- **DATA LISTING**

------------------------------------------------------------------------

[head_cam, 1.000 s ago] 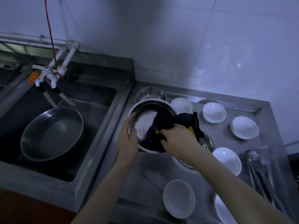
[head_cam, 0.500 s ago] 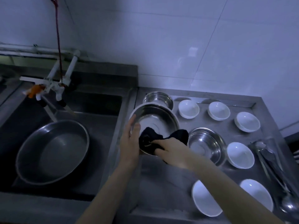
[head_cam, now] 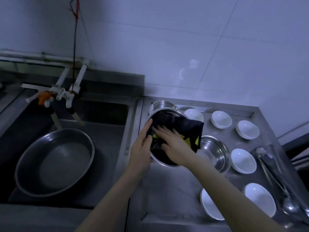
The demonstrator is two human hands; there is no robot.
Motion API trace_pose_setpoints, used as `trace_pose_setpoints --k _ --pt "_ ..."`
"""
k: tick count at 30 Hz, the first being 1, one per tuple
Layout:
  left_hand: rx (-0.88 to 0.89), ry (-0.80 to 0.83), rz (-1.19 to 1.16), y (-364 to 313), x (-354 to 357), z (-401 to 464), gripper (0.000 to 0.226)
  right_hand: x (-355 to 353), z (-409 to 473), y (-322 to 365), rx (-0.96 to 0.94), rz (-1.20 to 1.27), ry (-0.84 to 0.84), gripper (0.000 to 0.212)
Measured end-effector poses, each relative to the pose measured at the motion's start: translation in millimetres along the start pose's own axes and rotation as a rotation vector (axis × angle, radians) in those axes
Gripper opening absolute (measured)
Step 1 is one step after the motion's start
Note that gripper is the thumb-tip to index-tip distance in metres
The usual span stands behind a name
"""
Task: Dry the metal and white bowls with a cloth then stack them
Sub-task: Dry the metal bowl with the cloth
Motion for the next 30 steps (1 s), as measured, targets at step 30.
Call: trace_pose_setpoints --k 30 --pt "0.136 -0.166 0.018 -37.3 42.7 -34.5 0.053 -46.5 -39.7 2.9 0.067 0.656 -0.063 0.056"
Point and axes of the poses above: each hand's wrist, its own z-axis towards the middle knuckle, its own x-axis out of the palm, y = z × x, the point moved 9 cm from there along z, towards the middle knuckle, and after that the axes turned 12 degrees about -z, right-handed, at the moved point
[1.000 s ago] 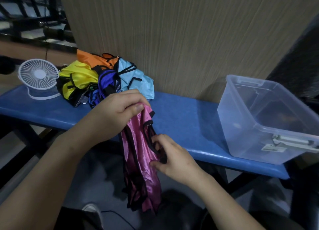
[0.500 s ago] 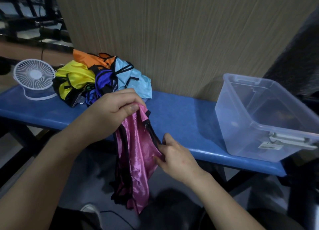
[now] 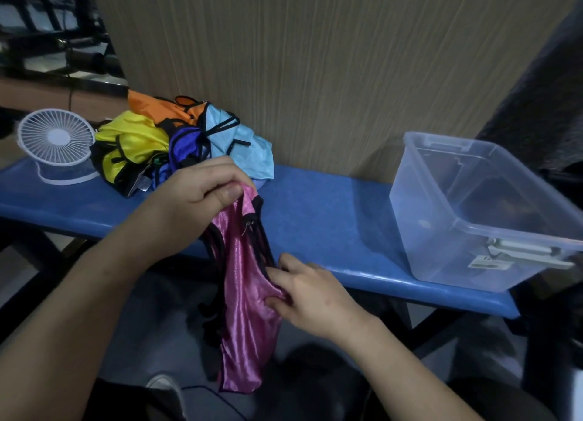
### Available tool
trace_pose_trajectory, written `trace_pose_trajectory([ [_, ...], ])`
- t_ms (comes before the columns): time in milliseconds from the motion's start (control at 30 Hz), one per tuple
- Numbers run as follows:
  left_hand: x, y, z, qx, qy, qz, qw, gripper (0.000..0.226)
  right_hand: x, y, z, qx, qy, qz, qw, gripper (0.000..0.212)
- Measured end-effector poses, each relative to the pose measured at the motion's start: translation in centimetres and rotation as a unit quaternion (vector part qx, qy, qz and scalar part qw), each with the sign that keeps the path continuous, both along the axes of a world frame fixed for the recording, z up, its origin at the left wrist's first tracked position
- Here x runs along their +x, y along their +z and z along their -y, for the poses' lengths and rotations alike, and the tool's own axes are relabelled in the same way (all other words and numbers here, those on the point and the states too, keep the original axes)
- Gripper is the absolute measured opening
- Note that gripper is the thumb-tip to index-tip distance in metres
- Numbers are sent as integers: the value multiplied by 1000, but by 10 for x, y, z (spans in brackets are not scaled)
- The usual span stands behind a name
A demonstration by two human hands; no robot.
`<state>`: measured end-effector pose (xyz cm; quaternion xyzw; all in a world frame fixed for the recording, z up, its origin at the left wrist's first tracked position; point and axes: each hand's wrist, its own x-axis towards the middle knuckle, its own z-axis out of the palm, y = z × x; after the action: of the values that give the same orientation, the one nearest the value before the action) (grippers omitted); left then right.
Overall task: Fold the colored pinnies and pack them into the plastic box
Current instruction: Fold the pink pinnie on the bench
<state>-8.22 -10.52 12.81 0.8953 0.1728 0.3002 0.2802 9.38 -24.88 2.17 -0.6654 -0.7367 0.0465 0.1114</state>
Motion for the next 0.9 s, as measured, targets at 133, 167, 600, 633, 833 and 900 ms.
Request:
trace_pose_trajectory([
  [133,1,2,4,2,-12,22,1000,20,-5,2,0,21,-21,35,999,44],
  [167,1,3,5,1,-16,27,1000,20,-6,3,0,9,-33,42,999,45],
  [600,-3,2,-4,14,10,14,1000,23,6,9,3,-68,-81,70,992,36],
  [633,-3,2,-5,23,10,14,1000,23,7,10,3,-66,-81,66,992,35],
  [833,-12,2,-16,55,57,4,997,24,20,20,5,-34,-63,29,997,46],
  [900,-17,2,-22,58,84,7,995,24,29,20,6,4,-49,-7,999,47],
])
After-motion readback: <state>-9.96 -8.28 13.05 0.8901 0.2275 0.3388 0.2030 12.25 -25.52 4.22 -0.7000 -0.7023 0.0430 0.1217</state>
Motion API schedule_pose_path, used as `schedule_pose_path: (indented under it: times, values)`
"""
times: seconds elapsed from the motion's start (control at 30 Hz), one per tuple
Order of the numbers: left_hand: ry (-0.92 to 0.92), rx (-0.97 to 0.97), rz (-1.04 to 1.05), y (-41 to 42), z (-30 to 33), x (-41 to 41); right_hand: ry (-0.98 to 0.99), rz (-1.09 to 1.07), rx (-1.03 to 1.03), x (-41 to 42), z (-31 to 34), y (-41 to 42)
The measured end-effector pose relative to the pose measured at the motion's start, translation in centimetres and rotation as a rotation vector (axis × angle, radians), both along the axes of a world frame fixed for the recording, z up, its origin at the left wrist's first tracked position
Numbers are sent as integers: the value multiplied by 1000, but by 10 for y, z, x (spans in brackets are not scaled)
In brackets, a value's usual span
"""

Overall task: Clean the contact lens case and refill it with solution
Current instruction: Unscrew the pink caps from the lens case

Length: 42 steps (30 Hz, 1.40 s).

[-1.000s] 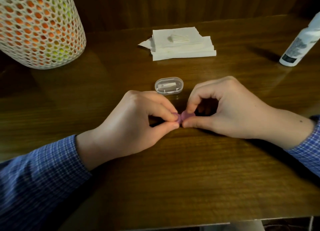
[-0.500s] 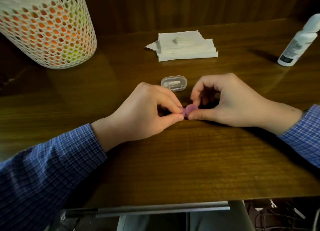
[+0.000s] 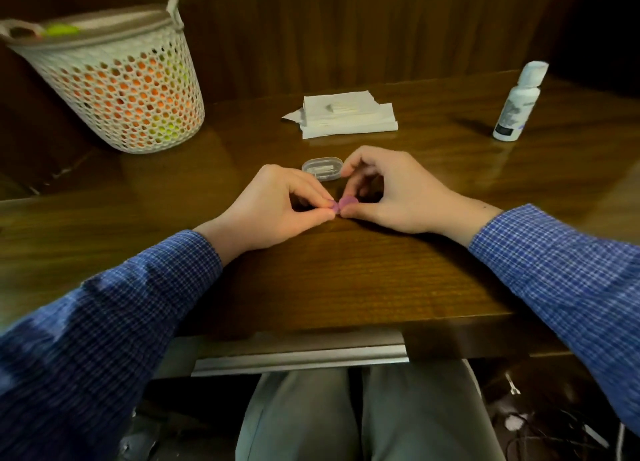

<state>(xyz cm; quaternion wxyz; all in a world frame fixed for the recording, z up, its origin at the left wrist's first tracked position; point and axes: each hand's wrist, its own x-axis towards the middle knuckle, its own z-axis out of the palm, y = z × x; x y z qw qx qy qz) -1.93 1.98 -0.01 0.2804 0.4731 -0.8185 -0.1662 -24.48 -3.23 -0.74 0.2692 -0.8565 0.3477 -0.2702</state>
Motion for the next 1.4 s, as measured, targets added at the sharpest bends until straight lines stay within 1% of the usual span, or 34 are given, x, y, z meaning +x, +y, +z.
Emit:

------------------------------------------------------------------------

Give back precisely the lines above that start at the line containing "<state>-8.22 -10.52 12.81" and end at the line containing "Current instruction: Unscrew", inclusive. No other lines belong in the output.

<state>-8.22 -10.52 12.81 0.8953 0.1728 0.3002 0.2802 9.38 -24.88 2.17 -0.6654 -0.7367 0.0465 0.1114</state>
Motion for the next 0.9 s, as measured, targets at 133, 167, 600, 633, 833 and 900 ms.
Request:
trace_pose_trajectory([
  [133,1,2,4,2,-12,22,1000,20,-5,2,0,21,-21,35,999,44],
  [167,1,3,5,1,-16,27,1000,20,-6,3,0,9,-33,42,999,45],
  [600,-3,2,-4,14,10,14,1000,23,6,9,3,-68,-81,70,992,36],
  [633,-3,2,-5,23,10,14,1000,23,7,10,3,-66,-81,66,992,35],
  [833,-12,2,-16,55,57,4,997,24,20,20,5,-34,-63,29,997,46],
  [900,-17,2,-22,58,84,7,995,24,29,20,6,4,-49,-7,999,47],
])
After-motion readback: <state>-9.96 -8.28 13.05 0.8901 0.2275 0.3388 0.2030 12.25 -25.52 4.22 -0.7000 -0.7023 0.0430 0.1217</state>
Motion API schedule_pose_path, used as `schedule_pose_path: (indented under it: times, values)`
"""
times: seconds elapsed from the motion's start (control at 30 Hz), one per tuple
Order of the numbers: left_hand: ry (-0.92 to 0.92), rx (-0.97 to 0.97), rz (-1.04 to 1.05), y (-41 to 42), z (-30 to 33), x (-41 to 41); right_hand: ry (-0.98 to 0.99), rz (-1.09 to 1.07), rx (-1.03 to 1.03), x (-41 to 42), z (-31 to 34), y (-41 to 42)
The measured end-effector pose relative to the pose measured at the motion's start, translation in centimetres and rotation as a rotation vector (axis × angle, radians), both along the axes of a world frame fixed for the recording, z up, its origin at the left wrist's first tracked position
Numbers are sent as integers: the value multiplied by 1000, but by 10 for y, z, x (spans in brackets are not scaled)
In brackets, a value's usual span
"""

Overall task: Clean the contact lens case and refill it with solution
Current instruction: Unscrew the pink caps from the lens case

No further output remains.